8 Ways to Improve Your Self-Esteem
People often talk about the importance of having a positive self-esteem. But what is self-esteem? Well, self-esteem is a person’s overall sense of his or her value. Essentially, one’s attitude of oneself. This attitude can be influenced by a number of factors such as life experiences, genetics, personality, social interactions, health, and age, just to name a few.
So, why is having a high self-esteem important? Well, various studies have confirmed that a high self-esteem is directly related to our overall well-being. So, the more positively we view ourselves, the better we feel overall. Makes sense right. In fact, accepting yourself for who you are is an important factor in success, relationships, and happiness. It not only allows us to believe in our abilities, but also motivates us to achieve those things we are capable of.
People with high self-esteem tend to:
- Act assertively
- Have loving and respectful relationships
- Know their values
- Accept challenges, solve problems, and take risks
- Handle criticisms with minimal reactivity
- Appreciate themselves and others
- Speak their opinion confidently and kindly
- Recognize and accept emotions
People with low self-esteem tend to:
- People please
- Act reactively
- Struggle to say no
- Find it hard to maintain healthy relationships
- Have a negative world view
- Avoid trying new things and taking risks
- Doubt decisions
- Take things personally
If you are someone who struggles with low self-esteem, there are things you can actively do to help build self-confidence. Try one or all of these strategies to help you move to a happier and healthier you.
- Keep a compliment jar. Make an effort to write down at least one thing you like about yourself or that you are proud of every day and put it in a jar. You can also include compliments you receive from others. It will feel great as the jar fills up with positive sentiments. It can be so easy to focus on all of the perceived negative feedback we get and forget about all of the positive.
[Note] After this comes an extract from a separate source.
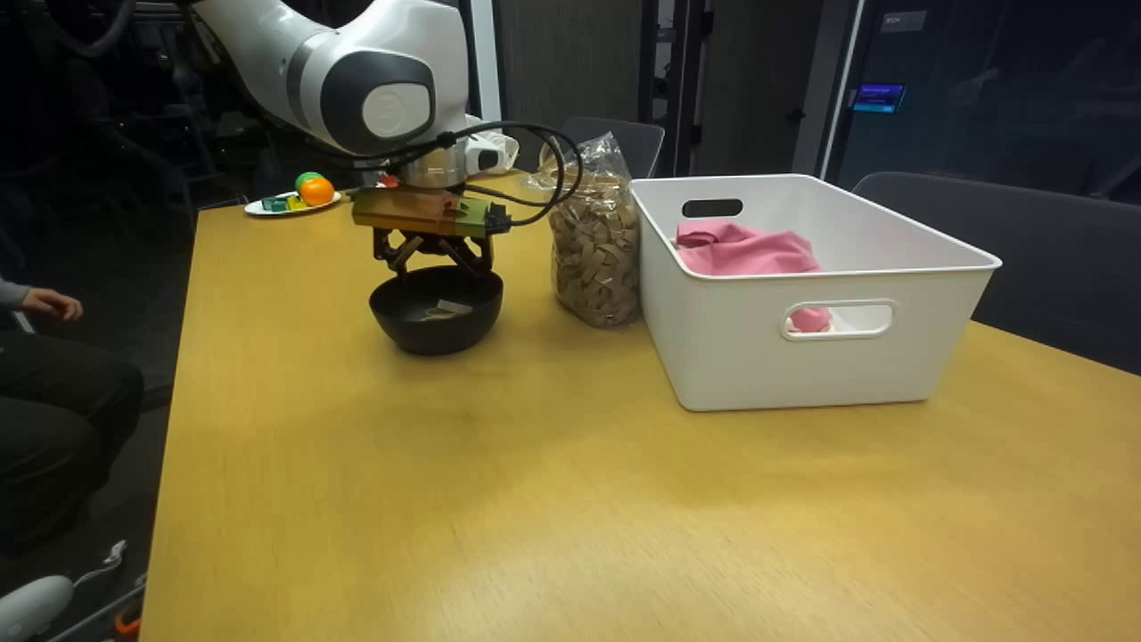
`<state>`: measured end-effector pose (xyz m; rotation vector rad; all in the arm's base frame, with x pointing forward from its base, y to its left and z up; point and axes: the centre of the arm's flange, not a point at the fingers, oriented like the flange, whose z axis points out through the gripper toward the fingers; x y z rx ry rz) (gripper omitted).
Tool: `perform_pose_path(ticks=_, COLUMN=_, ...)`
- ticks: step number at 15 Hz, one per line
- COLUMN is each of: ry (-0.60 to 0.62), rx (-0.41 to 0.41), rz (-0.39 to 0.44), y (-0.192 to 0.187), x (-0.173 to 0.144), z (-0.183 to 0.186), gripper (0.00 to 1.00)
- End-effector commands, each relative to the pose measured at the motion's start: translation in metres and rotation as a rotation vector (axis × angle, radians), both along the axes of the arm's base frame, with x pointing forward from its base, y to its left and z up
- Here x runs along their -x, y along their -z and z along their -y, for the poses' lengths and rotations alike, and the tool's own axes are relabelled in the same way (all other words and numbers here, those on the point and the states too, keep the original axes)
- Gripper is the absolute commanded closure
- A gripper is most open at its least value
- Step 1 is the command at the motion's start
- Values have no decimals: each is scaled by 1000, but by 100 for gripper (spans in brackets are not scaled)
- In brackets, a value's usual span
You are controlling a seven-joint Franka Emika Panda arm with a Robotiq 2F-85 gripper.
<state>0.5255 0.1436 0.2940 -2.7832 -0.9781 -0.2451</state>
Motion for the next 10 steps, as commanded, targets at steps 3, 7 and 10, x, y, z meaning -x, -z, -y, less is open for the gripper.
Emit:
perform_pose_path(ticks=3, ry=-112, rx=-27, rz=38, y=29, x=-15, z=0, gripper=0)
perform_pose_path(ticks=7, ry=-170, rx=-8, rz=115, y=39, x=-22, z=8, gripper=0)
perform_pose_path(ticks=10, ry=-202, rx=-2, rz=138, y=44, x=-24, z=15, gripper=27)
The compliment jar is a good visual reminder of all of the good.
- Surround yourself with positive people. It is hard to be positive if you spend your time around others who are also self-critical or who are judgmental of others. Mae a choice to surround yourself with people that not only lift you up but are positive about themselves too.
- Journal. One way to help release feelings in a healthy way is to write them down. Freeform journaling is a good way to get all of your thoughts and feelings out on paper and gives you time and space to reflect. You can also keep a separate positive journal to keep track of positive moments, affirmations, coping strategies, and things you are grateful for.
- Know the impact of your negativity. We often develop negative thinking habits that can distort reality and lead to feelings of self-doubt and anxiety. The more we become aware of these negative thoughts, the more likely we are to be able to start to change them. Next time you catch yourself catastrophizing, blaming, or generalizing; stop, challenge, or replace the thought with a positive one.
- Ask yourself what you would tell a friend. Ask yourself how you would respond if one of your friends was saying negative things about themselves or feeling down. Would you agree with them? No, of course not! You would remind them of all of their positive qualities. You would not want a friend to be self-critical, so why is it OK that you are?
- Learn to let it go. A little anxiety is healthy. It motivates us to work harder and do better. Too much, however, can be paralyzing. Carrying around unhealthy amounts of self-doubt, self-criticism, and judgment rarely motivates us to improve. So, as the adage goes, grant me the serenity to accept the things I cannot change; courage to change the things I can; and the wisdom to know the difference.”
- Be the change. Developing a healthy self-esteem takes work. If you want to feel better about yourself, you have to wake up everyday and make the decision to view yourself in a positive light. Start every morning with a positive affirmation and end each night reflecting on a positive from the day. Learn to accept compliments instead of shrugging them off or disagreeing. Challenge negative thoughts. Focus on your strengths.
- Recognize effort not outcome. Often times we can get caught up in the end result. We want to get straight As, perfect reviews, or first place. But, sometimes, we can try really hard and not get the A, the trophy or the positive feedback. Does this mean we aren’t good, smart, or talented? Of course not. What really matters if the effort we put in to things. Even if things don’t turn out the way you hoped, recognize the effort you put forth.